Now, let's analyze the space and time complexity of the algorithm:

Space Complexity: The space complexity of the algorithm is as follows:

  • The Queue used to store the indices of flipped answers can have a maximum size of k elements, depending on the number of allowed flips. Therefore, the space complexity of the Queue is O(k).
  • The other variables (max, count, and letter) used in the algorithm require constant space, so they don't contribute significantly to the overall space complexity.

Hence, the overall space complexity is O(k), where k represents the maximum number of flips allowed.

Time Complexity: The time complexity of the algorithm is as follows:

  • The algorithm iterates through the answerKey string once using a for loop. Since the loop runs n times, where n is the length of the answerKey, the time complexity of the loop is O(n).
  • Within the loop, the operations performed, such as comparing characters, adding/removing elements from the Queue, and updating variables, all take constant time.

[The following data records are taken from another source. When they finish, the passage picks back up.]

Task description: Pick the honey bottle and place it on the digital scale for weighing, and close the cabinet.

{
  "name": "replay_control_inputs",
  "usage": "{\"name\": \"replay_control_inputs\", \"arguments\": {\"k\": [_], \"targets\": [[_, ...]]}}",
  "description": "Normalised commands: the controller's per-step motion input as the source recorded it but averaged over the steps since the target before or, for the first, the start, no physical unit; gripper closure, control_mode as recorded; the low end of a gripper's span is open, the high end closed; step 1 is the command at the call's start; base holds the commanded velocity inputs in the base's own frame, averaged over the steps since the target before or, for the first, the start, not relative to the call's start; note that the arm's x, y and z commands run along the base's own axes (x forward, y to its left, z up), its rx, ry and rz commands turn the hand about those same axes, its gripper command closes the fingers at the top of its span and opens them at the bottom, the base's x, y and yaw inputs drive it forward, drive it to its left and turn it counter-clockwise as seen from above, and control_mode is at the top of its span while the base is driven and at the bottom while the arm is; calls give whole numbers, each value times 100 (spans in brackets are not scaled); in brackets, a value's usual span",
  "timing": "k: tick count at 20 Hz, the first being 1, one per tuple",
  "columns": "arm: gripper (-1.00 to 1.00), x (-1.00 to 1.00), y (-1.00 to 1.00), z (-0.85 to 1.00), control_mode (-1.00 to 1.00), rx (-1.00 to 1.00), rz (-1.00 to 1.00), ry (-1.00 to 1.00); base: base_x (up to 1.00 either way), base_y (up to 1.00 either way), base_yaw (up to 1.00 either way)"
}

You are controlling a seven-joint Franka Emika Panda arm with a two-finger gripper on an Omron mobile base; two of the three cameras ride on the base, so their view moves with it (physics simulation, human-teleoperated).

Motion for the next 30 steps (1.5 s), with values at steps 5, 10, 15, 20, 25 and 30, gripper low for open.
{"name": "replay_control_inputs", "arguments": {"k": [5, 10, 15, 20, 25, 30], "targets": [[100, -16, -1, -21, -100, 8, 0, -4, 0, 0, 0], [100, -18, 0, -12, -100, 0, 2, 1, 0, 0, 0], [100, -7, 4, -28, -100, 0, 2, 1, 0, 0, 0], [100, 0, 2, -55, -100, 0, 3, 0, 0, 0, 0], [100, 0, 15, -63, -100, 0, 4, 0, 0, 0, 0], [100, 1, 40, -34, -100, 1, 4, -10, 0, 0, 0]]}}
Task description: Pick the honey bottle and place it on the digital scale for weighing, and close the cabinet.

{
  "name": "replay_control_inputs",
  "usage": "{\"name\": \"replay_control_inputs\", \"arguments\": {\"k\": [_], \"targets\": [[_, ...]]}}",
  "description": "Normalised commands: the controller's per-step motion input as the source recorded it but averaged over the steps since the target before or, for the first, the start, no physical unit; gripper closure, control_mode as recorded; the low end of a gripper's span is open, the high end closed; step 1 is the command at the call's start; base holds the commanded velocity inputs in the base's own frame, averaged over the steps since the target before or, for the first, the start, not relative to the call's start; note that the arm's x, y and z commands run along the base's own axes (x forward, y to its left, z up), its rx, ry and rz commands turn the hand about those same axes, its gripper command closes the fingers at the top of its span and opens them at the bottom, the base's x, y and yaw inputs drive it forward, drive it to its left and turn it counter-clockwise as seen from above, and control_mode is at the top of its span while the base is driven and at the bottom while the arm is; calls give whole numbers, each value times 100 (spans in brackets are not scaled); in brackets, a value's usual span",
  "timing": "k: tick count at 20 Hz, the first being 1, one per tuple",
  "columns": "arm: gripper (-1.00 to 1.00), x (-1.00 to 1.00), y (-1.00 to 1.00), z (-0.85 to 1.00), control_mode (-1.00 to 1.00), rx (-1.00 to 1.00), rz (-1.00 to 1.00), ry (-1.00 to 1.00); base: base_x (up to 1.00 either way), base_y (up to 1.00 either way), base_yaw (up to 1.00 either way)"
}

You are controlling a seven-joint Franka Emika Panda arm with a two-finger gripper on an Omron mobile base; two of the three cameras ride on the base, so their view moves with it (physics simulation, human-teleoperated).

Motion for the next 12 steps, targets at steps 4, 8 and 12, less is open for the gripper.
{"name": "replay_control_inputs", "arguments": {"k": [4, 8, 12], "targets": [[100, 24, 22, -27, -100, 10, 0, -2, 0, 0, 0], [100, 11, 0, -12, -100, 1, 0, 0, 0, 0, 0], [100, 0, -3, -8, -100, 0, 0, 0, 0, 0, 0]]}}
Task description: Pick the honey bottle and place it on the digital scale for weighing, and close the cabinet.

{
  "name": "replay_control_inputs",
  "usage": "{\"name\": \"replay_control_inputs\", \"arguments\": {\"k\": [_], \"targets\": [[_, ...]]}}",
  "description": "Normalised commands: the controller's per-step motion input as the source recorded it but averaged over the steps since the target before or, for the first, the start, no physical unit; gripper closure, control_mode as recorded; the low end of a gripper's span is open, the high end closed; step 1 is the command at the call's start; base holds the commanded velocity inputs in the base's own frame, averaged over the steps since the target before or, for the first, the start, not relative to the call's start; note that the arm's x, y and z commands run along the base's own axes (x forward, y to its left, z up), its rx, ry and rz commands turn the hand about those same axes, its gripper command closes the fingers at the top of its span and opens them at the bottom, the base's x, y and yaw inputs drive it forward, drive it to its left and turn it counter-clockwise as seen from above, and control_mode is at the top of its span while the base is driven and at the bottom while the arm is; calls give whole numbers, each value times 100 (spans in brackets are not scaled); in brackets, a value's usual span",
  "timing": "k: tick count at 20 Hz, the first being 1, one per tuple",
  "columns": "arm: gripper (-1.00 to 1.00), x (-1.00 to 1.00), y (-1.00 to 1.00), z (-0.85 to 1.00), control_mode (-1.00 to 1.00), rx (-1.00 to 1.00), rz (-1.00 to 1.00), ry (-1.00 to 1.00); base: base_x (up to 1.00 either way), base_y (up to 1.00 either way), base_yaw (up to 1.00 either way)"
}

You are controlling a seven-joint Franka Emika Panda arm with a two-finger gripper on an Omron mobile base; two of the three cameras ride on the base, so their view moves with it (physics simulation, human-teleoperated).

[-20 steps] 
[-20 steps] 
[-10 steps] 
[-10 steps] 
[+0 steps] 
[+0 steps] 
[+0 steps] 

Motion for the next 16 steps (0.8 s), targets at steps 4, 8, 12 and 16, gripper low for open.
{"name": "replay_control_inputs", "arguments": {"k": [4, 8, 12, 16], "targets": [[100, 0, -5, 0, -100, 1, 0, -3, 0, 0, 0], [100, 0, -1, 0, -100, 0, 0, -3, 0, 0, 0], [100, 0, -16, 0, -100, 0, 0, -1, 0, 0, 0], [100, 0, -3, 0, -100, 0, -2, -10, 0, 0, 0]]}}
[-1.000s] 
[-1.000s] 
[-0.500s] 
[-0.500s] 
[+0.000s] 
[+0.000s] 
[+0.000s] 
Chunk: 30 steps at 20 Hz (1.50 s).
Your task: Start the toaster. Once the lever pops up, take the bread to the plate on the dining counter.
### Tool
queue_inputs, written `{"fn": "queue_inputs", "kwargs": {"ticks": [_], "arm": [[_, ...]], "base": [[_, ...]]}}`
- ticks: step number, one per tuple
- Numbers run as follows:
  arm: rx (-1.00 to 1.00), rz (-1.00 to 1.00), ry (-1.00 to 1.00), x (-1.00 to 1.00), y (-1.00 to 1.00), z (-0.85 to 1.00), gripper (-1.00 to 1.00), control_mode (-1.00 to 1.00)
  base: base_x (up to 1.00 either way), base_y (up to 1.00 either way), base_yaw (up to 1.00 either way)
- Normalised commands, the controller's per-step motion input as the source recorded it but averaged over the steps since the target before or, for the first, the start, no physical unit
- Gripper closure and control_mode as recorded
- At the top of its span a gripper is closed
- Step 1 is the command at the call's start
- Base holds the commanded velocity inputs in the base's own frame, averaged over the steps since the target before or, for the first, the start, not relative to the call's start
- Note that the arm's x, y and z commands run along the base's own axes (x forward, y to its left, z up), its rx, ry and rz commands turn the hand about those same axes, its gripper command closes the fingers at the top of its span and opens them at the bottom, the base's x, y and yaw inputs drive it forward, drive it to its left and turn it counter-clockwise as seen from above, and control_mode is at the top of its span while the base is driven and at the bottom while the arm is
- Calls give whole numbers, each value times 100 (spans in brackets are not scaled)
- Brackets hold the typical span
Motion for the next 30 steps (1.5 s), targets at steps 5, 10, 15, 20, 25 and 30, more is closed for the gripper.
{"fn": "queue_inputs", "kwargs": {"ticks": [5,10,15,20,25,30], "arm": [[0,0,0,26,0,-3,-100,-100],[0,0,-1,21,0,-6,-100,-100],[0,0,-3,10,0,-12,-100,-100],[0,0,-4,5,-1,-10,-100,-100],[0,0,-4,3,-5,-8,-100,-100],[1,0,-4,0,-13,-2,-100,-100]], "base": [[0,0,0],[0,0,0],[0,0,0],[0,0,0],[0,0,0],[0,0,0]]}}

Therefore, the overall time complexity of the algorithm is O(n), where n represents the length of the input answerKey.

In summary, the space complexity is O(k), and the time complexity is O(n), where k represents the maximum number of flips allowed, and n represents the length of the answerKey.

import 'dart:collection';
import 'dart:math';

class Solution {
  int maxConsecutiveAnswers(String answerKey, int k) {
    return max(flipper(answerKey, k, 'F'), flipper(answerKey, k, 'T'));
  }

  int flipper(String answerKey, int k, String countLetter) {
    int maximum = 0;
    int count = 0;
    final Queue<int> queue = Queue<int>();
    for (int i = 0; i < answerKey.length; i++) {
      final String letter = answerKey[i];
      if (letter == countLetter)
        count++;
      else if (k > 0) {
        queue.add(i);
        k--;
        count++;
      } else {
        queue.add(i);
        maximum = max(count, maximum);
        final int firstEncountered = queue.removeFirst();
        count = i - firstEncountered;
      }
    }
    maximum = max(count, maximum);
    return maximum;
  }
}

Solution - 2 Linked List

Code Explanation

The given code implements a solution to find the maximum number of consecutive answers in an answer key, considering a maximum number of flips allowed. The maxConsecutiveAnswers function takes an answer key (a string of 'T' and 'F' representing true and false answers) and the maximum number of flips allowed (k), and returns the maximum number of consecutive answers after performing flips.

The implementation uses a custom LinkedList class to keep track of the indices where flips occur. The LinkedList class has a head and tail node, and it provides methods to add elements to the end of the list (add), remove the first element (removeFirst), and check if the list is empty (isEmpty).

The flipper function is a helper function used by maxConsecutiveAnswers. It iterates over the answer key and maintains a count of consecutive answers of the given countLetter (either 'T' or 'F'). If a different letter is encountered, it checks if there are any remaining flips (k > 0). If there are flips available, it adds the current index to the linkedList, decrements k, and increments the count. If there are no flips available, it adds the current index to the linkedList, updates the maximum count if necessary, removes the first encountered index from the linkedList, and calculates the new count based on the removed index.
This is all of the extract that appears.